On the breezy, partly cloudy day, some used the shade of wings to set up folding chairs and watch the show. Others crowded the security lines to get the closest look possible as planes fired up their engines, taxied, took off, went through their maneuvers and returned.
Virginia Tegtmeyer came from Tucson, visiting her son, Lt. Col. Joe Tegtmeyer, who flies tankers at Fairchild. Joe’s father was in the Army Air Corps in World War II, so she’s seen military planes evolve over the decades. Her favorite? The KC-135 that her son flies, of course.
But she was looking forward to seeing the F-22, the nation’s newest fighter, she added.

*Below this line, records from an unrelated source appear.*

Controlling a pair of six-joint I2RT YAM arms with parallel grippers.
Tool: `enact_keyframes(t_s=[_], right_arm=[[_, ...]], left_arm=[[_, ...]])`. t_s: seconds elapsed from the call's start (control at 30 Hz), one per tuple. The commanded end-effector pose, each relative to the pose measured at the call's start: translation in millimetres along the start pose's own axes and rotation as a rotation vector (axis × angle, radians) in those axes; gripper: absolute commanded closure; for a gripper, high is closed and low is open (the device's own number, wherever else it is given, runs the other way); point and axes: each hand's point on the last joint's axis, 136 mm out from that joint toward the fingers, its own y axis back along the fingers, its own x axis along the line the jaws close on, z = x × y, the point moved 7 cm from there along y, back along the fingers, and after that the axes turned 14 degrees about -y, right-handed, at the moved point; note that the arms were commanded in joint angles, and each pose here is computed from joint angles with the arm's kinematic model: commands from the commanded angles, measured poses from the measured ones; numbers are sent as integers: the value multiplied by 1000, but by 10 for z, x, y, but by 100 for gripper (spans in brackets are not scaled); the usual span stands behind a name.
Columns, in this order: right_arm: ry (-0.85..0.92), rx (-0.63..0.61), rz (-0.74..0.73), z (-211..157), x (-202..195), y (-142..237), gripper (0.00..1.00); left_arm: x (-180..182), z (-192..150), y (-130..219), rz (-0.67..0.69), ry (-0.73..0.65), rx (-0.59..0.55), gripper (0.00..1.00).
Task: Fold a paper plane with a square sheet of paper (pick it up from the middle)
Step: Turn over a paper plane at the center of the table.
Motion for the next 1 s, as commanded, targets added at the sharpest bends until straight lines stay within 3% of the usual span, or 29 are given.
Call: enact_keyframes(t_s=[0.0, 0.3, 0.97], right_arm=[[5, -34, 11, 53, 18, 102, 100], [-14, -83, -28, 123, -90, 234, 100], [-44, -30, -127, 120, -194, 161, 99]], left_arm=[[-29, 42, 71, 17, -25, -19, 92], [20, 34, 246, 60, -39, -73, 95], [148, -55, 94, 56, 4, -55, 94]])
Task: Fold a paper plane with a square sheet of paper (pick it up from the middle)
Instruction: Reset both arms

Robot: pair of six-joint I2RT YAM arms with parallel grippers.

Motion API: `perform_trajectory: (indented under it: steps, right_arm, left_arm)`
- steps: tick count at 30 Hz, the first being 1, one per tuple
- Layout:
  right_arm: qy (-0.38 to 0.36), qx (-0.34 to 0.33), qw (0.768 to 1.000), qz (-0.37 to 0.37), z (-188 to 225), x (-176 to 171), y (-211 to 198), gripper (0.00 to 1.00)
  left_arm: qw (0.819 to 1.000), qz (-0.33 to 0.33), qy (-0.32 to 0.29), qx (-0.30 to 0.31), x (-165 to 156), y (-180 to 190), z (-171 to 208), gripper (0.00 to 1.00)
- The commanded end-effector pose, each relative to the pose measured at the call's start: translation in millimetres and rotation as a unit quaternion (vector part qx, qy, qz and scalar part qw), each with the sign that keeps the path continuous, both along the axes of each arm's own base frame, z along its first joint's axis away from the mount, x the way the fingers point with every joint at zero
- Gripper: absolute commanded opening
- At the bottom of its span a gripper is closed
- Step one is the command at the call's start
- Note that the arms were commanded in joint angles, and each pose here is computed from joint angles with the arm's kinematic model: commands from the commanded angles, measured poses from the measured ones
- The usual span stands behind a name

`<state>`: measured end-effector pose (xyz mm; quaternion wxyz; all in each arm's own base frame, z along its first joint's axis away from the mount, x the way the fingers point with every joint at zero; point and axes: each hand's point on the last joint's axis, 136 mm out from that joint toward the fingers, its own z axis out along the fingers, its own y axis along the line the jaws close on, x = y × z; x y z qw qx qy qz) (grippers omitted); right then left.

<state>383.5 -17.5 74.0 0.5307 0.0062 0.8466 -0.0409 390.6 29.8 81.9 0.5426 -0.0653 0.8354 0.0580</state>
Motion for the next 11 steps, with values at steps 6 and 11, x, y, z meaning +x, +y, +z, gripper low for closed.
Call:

Doug Cavanaugh, of Spokane, comes to the air show almost every year, but this one had two big draws. One was the Blue Angels, the Navy’s aerial demonstration team that hasn’t appeared in Spokane in decades. The other was the F-22, which only started doing demonstration flights last year.
Cavanaugh, who works in inventory control for URM, said he’s a big airplane fan – a fact that was clear from the smile on his face as the Raptor went through a routine that included high-volume passes, rolls, loops and a maneuver in which the plane seemed to slide backward at the top of a climb.
“Awesome,” he said. “It does stuff an airplane shouldn’t do.”
The show did have one weather glitch. The Army’s Golden Knights parachute team had to cancel its skydiving demonstration at the opening of the show because of dust devils in the area set up for the landing zone.
“Just too dangerous,” said Staff Sgt. Drew Starr, one of the Golden Knights. “Safety’s the first priority.”
The swirling mini-tornadoes wouldn’t cause problems for the airplanes but are too unpredictable for jumpers who could get their parachutes flipped in the wind, said Chief Warrant Officer Arthur Johanson, pilot of the Knights’ C-31.
“They can’t power out of it,” Johanson said.
But with a calmer forecast for today, the Knights expect to be able to open the last day of the show.